First off, I'm fairly certain that the ability to charge maxprice and have anyone else is limited to luxury suites. Second, I'd say it's possible that overcharging the proles might cause an overall negative hit, thereby limiting the ability to get anyone to come to the luxury boxes, too. Third, did you equalize cities?(I did in the bigger test I ran.) When I tested it a couple of weeks or so ago by creating a test MP league and setting all 32 teams to max suite price only (left everything else as-is), around 8 or 9 of the teams got a small handful of people to show up in the luxury boxes, and of course made a huge profit.

Ben E Lou
09-12-2010, 02:04 PM
http://www.younglifenorthdekalb.com/woof/ben/profit.php

The top team made more than rest of the top 5 teams combined.Actually that may or may not be entirely accurate. The unexpected high number somehow borked either the Utility Suite or FOF. The luxury suite number for HRS in-game is different from the figure in my database. I checked several other teams, and in every single instance, the db numbers matched the in-game numbers. Either there's a variable type that Greg is using to store the number that can't handle the amount of suite revenue that Wade made, or there's a calculation in FOF between the time it's stuffed in the fju file and the time it's output that's messing it up in-game, and Greg actually is showing the right number. (Given the fact that the variable type that Greg uses in the actual db is wayyyyy more than big enough to handle either number, my slight leaning is that FOF probably has a reporting bug here, fwiw.)
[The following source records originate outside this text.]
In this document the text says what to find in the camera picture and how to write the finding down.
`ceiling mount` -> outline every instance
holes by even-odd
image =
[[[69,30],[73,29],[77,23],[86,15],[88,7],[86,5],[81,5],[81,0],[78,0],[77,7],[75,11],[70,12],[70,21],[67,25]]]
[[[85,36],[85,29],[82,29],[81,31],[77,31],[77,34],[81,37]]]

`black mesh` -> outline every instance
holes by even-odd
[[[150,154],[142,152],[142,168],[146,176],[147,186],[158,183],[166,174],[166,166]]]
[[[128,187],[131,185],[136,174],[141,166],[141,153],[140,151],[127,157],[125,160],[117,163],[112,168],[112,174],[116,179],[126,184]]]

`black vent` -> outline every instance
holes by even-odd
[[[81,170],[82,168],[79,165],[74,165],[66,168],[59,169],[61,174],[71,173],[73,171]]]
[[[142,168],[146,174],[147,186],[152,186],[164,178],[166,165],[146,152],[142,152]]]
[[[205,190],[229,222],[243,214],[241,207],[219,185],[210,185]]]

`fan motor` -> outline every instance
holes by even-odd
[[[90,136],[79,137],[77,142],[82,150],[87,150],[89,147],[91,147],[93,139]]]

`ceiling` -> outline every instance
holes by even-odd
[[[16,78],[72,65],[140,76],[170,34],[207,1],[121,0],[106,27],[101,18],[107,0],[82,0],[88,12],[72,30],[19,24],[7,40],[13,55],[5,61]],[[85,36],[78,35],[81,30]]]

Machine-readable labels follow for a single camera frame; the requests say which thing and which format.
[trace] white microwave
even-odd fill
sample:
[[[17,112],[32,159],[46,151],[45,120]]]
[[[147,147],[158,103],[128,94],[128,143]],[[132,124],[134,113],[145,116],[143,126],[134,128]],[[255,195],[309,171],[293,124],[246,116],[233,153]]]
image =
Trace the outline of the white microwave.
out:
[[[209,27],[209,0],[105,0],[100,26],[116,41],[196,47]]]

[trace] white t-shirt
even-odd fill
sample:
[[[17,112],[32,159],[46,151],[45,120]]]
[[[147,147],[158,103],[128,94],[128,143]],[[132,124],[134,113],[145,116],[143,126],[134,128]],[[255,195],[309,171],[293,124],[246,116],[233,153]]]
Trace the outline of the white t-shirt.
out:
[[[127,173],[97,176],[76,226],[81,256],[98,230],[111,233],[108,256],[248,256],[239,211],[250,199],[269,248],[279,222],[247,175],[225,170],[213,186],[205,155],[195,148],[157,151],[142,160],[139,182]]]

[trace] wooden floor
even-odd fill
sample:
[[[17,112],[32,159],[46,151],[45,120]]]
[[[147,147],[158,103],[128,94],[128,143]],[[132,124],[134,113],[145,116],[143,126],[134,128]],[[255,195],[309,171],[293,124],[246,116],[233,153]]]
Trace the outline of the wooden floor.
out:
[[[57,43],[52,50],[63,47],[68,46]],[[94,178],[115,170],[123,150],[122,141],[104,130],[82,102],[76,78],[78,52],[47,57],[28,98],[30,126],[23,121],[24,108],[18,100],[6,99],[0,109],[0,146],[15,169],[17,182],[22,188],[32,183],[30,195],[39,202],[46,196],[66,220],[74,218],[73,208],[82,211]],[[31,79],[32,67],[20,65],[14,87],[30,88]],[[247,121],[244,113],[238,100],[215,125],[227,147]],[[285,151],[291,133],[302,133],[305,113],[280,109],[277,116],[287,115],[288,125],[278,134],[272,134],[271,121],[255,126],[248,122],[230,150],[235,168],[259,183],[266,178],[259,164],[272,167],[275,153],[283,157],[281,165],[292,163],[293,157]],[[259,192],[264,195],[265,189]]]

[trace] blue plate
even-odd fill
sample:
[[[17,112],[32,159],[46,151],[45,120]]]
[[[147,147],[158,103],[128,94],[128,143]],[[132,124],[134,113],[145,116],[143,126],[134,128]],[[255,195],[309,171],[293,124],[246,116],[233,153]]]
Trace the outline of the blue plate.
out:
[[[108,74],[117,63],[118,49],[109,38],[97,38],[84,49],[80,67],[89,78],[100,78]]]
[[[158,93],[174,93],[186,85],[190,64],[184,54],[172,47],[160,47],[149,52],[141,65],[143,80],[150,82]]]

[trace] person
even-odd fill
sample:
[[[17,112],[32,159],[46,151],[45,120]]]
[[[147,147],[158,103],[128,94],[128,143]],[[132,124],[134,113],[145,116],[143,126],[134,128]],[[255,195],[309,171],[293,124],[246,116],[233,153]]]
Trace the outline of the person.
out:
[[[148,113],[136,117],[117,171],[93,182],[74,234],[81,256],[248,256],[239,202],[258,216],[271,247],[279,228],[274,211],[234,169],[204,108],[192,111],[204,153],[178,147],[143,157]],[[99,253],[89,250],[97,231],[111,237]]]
In any case, DBUpdater/Interrogator have him at $974.4M in suite revenue, while FOF is showing him at "only" $646.7M. His profit in the Utility Suite is showing at $898.0M. In-game, it's $571.2M.

Firefly
09-13-2010, 08:05 AM
Very surprising info!

The only thing that bothers me about using it is the fact that, unless I'm imagining things again, home field advantage is stronger the more fans are in the stadium.

Even if I'm not imagining I saw a study that stated that, the impact might be very small in the W/L column, but maybe worth a win every few/several seasons?

Ben E Lou
09-13-2010, 08:20 AM
Firefly, that's still an untested theory at this point. I did put it out there as a possibility. There are some signs that point to it as a possibility, but there's nothing conclusive.

MIJB#19
09-13-2010, 11:26 AM
First off, I'm fairly certain that the ability to charge maxprice and have anyone else is limited to luxury suites. Second, I'd say it's possible that overcharging the proles might cause an overall negative hit, thereby limiting the ability to get anyone to come to the luxury boxes, too. Third, did you equalize cities?(I did in the bigger test I ran.) When I tested it a couple of weeks or so ago by creating a test MP league and setting all 32 teams to max suite price only (left everything else as-is), around 8 or 9 of the teams got a small handful of people to show up in the luxury boxes, and of course made a huge profit.Excellent point, I didn't level the playing field, I fooled around with a random NFL franchise. Your testing method sounds better.

Additional theory: could it be that the odds are also higher when coming off a fully loaded stadium than when your team is coming off a season with only 20K fans per game?